Già, perché le ferite di Silvio guariranno e, se così non fosse, ci penserà un chirurgo plastico a premere il pulsante Rew e a farlo tornare liscio e profumato.
Ma la sorte di Tuvalu potrebbe non essere la stessa. Tuvalu nemmeno sappiamo cos’è. Preferiamo a farci martellare i timpani con reazioni e contro-reazioni di leader politici e opinionisti vari, ma tanto non si torna indietro. Il nostro premier ne uscirà, coglierà l’occasione per farsi santificare dai suoi e farsi screditare ancora dagli altri. Il ritornello è sempre uguale. A noi che cambia? C’è la crisi, c’è chi non arriva alla fine del mese, c’è il barbone che crepa sulla panchina, c’è il cinese che vende di più e l’italiano che chiude la saracinesca.
Tra poco è Natale. Fermiamoci e pensiamo a Tuvalu. Il suo delegato al summit di Copenaghen ha ricordato in lacrime quale potrebbe essere il futuro per il suo arcipelago: la morte.
“Il destino del mio Paese è nelle vostre mani”, ha detto Fry.

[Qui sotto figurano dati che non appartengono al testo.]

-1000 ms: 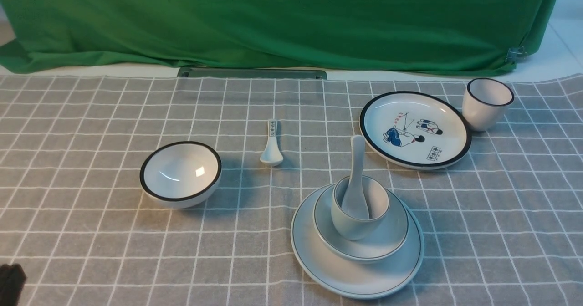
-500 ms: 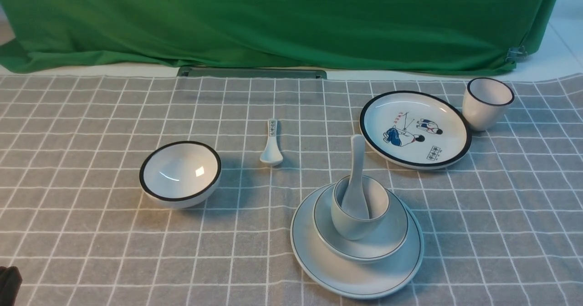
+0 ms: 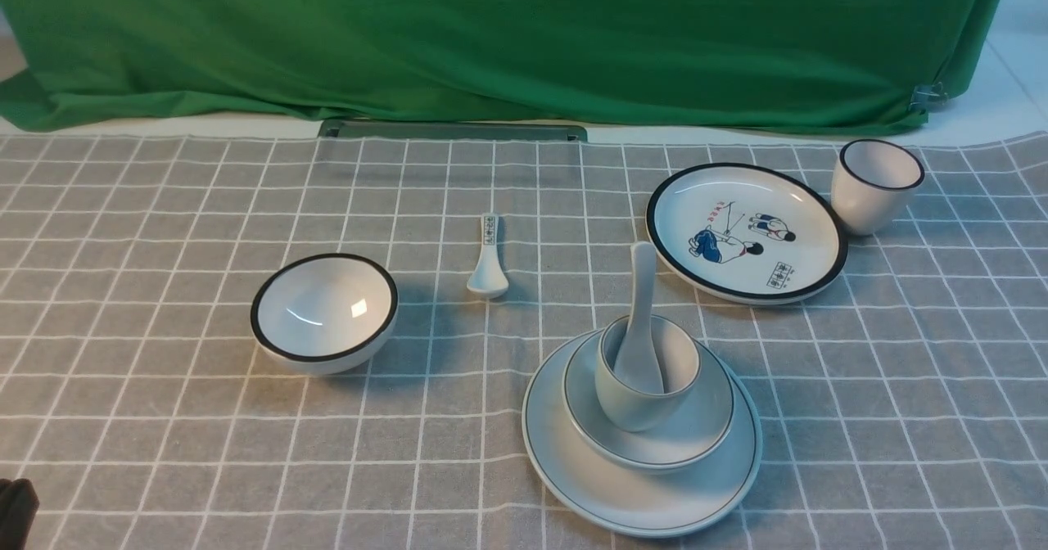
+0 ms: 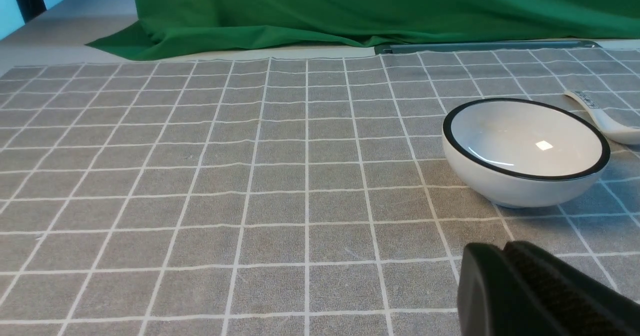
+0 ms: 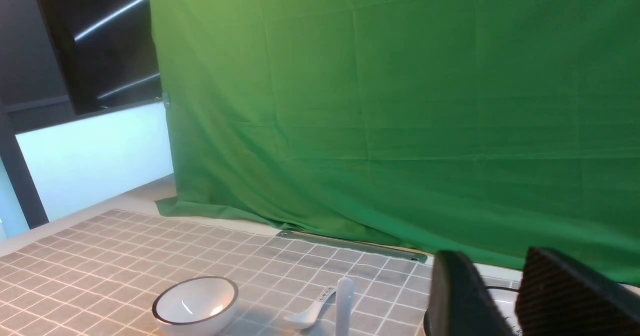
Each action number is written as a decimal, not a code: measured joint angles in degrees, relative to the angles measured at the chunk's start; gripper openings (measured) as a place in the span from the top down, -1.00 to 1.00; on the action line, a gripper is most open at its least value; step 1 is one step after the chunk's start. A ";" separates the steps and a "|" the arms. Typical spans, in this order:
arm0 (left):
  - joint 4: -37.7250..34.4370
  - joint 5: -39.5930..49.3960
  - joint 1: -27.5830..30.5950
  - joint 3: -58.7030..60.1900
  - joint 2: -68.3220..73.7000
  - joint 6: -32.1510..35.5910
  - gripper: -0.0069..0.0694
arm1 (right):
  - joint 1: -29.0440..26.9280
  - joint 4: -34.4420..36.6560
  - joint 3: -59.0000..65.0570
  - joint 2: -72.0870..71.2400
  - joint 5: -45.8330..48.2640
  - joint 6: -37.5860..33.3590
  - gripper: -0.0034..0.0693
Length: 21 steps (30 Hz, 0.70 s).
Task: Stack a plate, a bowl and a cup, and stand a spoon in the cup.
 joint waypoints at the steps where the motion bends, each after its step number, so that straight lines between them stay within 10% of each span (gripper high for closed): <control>1: 0.00 0.00 0.00 0.00 0.00 0.00 0.79 | 0.00 -0.06 0.00 0.00 0.00 -0.07 0.26; 21: 0.00 0.00 0.00 0.00 0.00 -0.24 0.77 | 0.00 -11.59 9.90 0.10 -0.06 -4.58 0.24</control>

L’appello per la salvezza del suo Paese atollo è rivolto ai grandi della terra: se non si firmerà – e non si rispetterà - un accordo che limiti le emissioni e fermi l’innalzamento della temperatura globale saranno i tanti piccoli Paesi del Pacifico a farne le spese.
Loro non se la caveranno con qualche giorno in ospedale. Non sarà il caso di ascoltarli?